At the same time, California has passed a new law that will require farm workers to be paid overtime when they work more than 10 hours a day.
O’Driscoll said he doesn’t think retailers worry that EFI certification would exacerbate the worker shortage. He believes the tightening labor market should make it easier for EFI-certified growers to find workers because they’ll be more attractive places to work.
“We’re confident that workers are going to prefer to work on the EFI certified operations,” he said. The labor shortage “is a real challenge for the industry going forward, absolutely, but I don’t see it as a challenge for EFI at this point.”
Even as EFI seeks additional retailers and growers to join the program, it’s also tweaking its standards. EFI plans to ditch a minimum wage requirement – $9.05 an hour – and instead require that retailers commit to paying a bonus to growers that will be passed through to workers. The bonus is intended to recognize the additional responsibility that workers take on in helping farmers meet standards for food safety and other issues. EFI compliance audits will ensure that a bonus gets passed on to the workers, O’Driscoll said.
There is no requirement in the standards for workers to be paid overtime, but growers cannot require an employee to work more than 10 hours a day or 60 hours a week. EFI also has detailed standards on benefits, worker health and safety protections, freedom of association, dispute settlement, employer-provided housing and other issues.

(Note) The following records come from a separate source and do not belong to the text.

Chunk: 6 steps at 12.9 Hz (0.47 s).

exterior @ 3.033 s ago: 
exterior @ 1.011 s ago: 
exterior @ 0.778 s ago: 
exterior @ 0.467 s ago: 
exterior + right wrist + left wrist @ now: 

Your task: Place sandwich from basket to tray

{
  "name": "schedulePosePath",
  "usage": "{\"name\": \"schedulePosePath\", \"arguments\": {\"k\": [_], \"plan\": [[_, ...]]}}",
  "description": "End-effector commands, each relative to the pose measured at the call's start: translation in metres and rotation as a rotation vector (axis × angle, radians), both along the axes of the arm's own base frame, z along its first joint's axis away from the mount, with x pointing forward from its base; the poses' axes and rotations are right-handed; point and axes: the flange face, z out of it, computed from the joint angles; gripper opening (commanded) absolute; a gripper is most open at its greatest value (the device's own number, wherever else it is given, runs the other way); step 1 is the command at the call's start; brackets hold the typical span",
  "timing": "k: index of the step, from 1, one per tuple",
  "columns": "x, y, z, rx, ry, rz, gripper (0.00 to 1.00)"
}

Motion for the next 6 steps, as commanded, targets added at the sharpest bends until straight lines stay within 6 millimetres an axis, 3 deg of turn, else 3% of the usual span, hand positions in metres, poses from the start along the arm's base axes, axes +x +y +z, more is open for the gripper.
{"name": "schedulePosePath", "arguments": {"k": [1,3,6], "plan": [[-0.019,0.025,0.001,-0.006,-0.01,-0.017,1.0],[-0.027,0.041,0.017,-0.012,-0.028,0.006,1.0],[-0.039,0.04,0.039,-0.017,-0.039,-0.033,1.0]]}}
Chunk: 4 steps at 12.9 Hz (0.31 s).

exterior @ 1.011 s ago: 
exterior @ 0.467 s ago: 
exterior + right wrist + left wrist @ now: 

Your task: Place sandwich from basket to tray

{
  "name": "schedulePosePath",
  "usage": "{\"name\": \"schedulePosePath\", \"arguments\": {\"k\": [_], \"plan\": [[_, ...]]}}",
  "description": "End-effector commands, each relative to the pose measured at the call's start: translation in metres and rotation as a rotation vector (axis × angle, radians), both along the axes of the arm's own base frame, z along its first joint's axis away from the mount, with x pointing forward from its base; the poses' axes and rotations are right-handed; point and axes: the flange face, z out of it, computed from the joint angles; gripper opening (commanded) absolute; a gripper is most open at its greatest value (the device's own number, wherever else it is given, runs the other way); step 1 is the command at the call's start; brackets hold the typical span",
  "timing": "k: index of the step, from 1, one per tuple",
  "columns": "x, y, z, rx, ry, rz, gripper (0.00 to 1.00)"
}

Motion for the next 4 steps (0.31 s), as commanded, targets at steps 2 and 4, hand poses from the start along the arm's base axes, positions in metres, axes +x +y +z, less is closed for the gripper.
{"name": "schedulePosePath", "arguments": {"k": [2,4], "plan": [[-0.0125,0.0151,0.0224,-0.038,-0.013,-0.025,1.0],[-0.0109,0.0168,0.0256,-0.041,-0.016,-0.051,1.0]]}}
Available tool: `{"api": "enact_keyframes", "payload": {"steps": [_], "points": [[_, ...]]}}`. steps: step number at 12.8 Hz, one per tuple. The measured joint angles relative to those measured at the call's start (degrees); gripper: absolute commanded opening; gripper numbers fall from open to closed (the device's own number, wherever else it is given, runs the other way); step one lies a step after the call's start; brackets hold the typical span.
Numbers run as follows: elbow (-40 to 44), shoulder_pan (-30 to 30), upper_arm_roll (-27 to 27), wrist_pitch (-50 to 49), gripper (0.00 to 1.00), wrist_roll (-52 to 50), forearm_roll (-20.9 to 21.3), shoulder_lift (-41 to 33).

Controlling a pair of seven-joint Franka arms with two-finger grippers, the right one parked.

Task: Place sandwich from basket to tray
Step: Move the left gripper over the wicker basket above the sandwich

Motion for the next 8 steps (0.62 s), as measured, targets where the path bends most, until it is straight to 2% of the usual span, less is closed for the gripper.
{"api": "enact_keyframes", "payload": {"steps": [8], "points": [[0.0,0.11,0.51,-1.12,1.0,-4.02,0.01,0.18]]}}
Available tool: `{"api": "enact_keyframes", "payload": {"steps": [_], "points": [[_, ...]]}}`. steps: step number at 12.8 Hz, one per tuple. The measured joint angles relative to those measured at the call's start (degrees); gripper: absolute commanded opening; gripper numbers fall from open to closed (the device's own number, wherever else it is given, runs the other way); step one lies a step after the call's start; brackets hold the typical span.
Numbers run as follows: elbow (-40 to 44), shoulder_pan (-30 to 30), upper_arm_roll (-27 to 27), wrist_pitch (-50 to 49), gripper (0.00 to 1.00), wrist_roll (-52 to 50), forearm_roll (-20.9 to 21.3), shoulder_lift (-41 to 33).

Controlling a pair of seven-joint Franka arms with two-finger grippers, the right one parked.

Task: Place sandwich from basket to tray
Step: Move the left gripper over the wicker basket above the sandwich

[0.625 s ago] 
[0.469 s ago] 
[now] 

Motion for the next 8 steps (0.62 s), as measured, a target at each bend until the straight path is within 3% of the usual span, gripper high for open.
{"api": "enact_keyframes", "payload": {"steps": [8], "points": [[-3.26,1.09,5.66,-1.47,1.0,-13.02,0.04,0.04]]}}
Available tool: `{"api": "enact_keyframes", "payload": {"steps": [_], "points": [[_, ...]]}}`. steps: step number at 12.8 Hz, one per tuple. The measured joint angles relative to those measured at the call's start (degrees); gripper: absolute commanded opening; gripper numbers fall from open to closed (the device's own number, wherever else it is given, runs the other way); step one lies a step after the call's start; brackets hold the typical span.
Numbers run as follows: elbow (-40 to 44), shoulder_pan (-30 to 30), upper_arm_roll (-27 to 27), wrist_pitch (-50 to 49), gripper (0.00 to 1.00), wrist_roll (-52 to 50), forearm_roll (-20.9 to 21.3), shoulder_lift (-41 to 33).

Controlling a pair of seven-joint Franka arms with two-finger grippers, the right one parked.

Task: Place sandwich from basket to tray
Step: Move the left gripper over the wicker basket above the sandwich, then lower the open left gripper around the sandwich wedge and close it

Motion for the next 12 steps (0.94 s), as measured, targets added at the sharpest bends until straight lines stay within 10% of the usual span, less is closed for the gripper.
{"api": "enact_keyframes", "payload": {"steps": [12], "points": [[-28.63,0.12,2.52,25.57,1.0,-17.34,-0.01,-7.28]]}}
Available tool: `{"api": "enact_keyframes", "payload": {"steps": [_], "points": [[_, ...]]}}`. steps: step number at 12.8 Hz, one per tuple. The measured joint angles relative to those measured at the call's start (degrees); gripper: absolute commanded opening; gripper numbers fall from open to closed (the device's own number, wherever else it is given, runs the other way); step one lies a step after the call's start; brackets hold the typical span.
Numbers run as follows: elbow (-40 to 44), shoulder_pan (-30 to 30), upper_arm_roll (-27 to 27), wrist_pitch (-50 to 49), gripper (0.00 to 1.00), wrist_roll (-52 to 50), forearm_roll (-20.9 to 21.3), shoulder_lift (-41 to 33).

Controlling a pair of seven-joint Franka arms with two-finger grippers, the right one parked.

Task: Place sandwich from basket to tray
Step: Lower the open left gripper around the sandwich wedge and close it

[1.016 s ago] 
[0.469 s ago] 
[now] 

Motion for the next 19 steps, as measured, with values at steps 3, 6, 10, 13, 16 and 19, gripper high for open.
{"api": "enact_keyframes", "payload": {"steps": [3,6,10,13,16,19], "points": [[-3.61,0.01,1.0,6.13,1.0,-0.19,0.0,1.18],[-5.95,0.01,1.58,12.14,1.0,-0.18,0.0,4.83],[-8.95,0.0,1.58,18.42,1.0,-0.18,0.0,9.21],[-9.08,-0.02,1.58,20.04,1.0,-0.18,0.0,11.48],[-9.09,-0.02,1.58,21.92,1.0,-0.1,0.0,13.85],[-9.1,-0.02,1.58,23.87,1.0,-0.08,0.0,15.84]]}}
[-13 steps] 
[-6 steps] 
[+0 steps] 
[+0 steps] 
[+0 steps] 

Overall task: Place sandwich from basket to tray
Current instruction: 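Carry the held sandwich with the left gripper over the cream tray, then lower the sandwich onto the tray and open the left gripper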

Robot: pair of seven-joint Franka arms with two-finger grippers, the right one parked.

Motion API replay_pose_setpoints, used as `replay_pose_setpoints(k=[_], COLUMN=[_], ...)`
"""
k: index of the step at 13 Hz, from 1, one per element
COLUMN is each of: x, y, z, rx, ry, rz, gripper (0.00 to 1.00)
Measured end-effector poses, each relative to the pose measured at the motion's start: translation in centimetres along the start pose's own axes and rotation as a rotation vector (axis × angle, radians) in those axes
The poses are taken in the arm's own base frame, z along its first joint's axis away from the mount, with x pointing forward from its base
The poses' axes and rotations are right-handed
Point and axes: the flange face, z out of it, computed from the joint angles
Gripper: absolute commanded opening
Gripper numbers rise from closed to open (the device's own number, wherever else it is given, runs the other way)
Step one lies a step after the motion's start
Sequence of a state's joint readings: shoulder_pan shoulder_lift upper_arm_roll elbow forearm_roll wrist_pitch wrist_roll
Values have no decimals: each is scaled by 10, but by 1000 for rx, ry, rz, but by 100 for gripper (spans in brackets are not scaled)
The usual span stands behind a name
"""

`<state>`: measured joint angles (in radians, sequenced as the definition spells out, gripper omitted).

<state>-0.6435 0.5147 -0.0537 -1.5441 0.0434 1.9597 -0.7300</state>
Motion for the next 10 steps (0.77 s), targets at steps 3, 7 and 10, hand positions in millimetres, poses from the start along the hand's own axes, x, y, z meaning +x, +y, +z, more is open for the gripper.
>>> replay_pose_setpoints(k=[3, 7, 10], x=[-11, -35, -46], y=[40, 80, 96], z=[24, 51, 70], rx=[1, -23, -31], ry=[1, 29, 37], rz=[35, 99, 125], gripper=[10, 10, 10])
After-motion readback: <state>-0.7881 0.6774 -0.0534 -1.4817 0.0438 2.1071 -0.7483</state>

Four producer groups, including Western Growers and California Citrus Mutual, signed a statement to the Producers News this summer blasting the initiative as unnecessary and costly to growers.
“EFI is a solution looking for a problem,” the groups wrote. “To understand why a labor-led non-profit is vying so hard for industry participation, just follow the money. All the extra training and certification isn’t free for the producers but labor’s unfettered access to a producer’s workforce is priceless.”
Frank Gasperini, executive vice president of the National Council of Agricultural Employers, says the EFI program would stick growers with added costs while making it harder for them to compete with foreign operations that don’t comply with the same standard. It’s “another program that the growers did not have meaningful input on,” he said.
Costco and Bon Appetit are represented on EFI’s board along with growers Andrew and Williamson, NatureSweet and Keystone Fruit, and two major consumer advocacy groups, The Center for Science in the Public Interest and Consumer Federation of America. Farmworker Justice and the Pesticide Action Network also are included.
Even so, EFI is in the process of certifying additional farming operations in Mexico, Canada and Guatemala as well as the United States. Fourteen operations have been certified so far, many of them in Mexico. Seven of the operations supply Andrew and Williamson. An additional 12 operations are in various stages of getting certified. EFI hopes to certify another 25 operations in 2017.
O’Driscoll said he discussed the program with an additional 20 producers during a recent meeting of the Produce Marketing Association and that at least five or six are interested in EFI certification.